И он перебил сам себя короткими телефонными гудками. Пётр слушал их долго и жадно, как если бы утолял жажду.

– В две дырочки, говоришь? – наконец сказал он этим коротким гудкам, которые всё гнались и гнались и никак не нагоняли недостижимый для них длинный гудок. – Ну что же, ночи доброй, милое создание.

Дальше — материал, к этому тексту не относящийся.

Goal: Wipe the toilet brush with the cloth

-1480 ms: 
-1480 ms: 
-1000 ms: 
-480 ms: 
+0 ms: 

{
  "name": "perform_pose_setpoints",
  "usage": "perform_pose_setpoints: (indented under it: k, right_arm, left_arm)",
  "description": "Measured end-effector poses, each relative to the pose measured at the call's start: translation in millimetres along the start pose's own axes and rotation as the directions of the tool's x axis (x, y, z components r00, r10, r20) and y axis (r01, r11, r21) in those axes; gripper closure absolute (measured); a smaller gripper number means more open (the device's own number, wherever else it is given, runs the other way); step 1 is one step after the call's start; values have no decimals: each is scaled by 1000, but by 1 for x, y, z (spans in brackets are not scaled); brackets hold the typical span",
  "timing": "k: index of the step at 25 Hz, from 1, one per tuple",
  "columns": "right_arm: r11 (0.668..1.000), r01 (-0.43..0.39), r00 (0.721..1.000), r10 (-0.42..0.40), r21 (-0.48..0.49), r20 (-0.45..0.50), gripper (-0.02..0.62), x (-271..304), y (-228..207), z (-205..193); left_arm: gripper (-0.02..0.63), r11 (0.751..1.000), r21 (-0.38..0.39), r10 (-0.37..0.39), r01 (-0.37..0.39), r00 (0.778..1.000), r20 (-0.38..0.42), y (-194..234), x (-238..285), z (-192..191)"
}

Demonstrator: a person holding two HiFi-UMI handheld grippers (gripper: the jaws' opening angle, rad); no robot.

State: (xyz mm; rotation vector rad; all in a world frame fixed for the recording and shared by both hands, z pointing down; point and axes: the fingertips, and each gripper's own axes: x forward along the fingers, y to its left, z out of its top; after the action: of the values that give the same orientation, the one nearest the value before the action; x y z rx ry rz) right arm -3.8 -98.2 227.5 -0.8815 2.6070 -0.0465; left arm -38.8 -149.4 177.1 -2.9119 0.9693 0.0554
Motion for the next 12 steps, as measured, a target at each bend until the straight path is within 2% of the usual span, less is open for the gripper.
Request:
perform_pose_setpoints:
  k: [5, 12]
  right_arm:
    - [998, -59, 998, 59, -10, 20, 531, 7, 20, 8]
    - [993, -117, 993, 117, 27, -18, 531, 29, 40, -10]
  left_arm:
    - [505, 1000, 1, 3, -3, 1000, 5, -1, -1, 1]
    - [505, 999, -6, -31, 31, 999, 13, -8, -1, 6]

Прошло два дня, и, как про любые два дня, об их прошествии гораздо легче заявить, чем прожить всю их тревогу, равно как и всю их маету, бессилие, горечь (которую сто́ит многозначительно выделить в отдельный курсив). Пётр этими днями делал то и это, поступал так-то и так-то, но, несмотря на всю плотность его рабочего графика, достигшего в процессе искусственных наращиваний прямо-таки барочной ажурности, каждый из этих дней по своём истечении имел не растворимый ничем остаток, как если бы нечто неизбежно должно было произойти, но недослучилось, фатально недопроизошло, спрятавшись сапой где-то в непрозрачной складке между двадцать четвёртым и нулевым часом, и не было понятно ни мне, автору, ни тем паче дорогому нашему юристу, чего в этом осадке больше – горького обаяния или же глухого, тихого, но перворазрядного (побольше воздуха в лёгкие —) страха. Впрочем, Пётр и не задумывался над тем, чтобы определить место своему мерцающему чувству: в эти дни он старательно создавал видимость чрезвычайнейшей занятости, которая ни в какую не дает разглядеть то, что творится по ту сторону повседневщины.

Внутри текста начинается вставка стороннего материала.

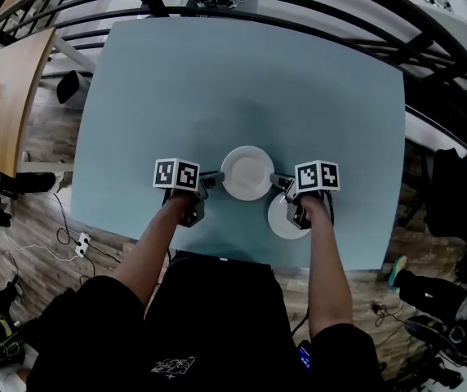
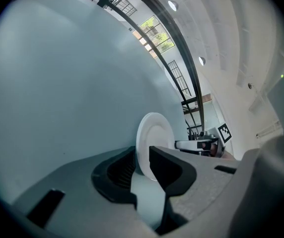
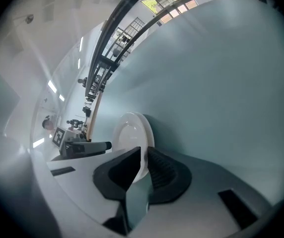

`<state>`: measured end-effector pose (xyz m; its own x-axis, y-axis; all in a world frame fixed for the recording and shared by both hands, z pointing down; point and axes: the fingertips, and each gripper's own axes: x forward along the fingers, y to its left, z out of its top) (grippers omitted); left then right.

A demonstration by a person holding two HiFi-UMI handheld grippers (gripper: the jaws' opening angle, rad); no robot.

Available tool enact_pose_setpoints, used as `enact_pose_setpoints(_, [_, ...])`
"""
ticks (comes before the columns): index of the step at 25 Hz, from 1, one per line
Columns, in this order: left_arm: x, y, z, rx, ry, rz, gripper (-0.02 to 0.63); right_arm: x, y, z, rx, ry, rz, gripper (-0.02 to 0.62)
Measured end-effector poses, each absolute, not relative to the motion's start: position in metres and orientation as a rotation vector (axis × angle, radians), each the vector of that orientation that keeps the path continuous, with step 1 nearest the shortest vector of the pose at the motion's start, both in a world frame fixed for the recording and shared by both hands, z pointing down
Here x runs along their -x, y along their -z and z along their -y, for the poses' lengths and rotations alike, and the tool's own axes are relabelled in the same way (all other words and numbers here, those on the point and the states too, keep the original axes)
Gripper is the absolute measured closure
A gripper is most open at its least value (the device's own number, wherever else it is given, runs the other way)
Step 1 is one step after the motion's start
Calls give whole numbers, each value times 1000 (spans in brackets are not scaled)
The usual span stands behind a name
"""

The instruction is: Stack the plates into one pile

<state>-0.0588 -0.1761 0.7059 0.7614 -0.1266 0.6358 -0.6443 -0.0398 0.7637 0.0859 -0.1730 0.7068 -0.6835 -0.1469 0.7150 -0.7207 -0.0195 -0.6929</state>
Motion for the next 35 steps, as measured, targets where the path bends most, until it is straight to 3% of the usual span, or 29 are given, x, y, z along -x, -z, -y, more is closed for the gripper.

В конце второго дня, когда вечер ещё сильнее, добавочной нахлесткой тёмного засурдинил солнце, которое теперь даже и днём, будучи запакованным в серый пух, не светило, а только подсвечивало мутную смерть, притворяющуюся ненастным воздухом, словом, в конце этого самого второго дня, находясь в том блаженном состоянии, когда крайняя измотанность кажется почти бодростью, он почти не удивился тому, что Олеся, про которую внутренний цензор не позволял ему не только думать, но которую непозволительно было видеть даже во снах, взяла его, глубоко задумавшегося о пустоте-тоте-тете, за руку и сказала своим дважды тихим, трижды взволнованным голосом:

– Я не могу жить без тебя, сволочь. Я не могу без тебя жить, самовлюблённый негодяй.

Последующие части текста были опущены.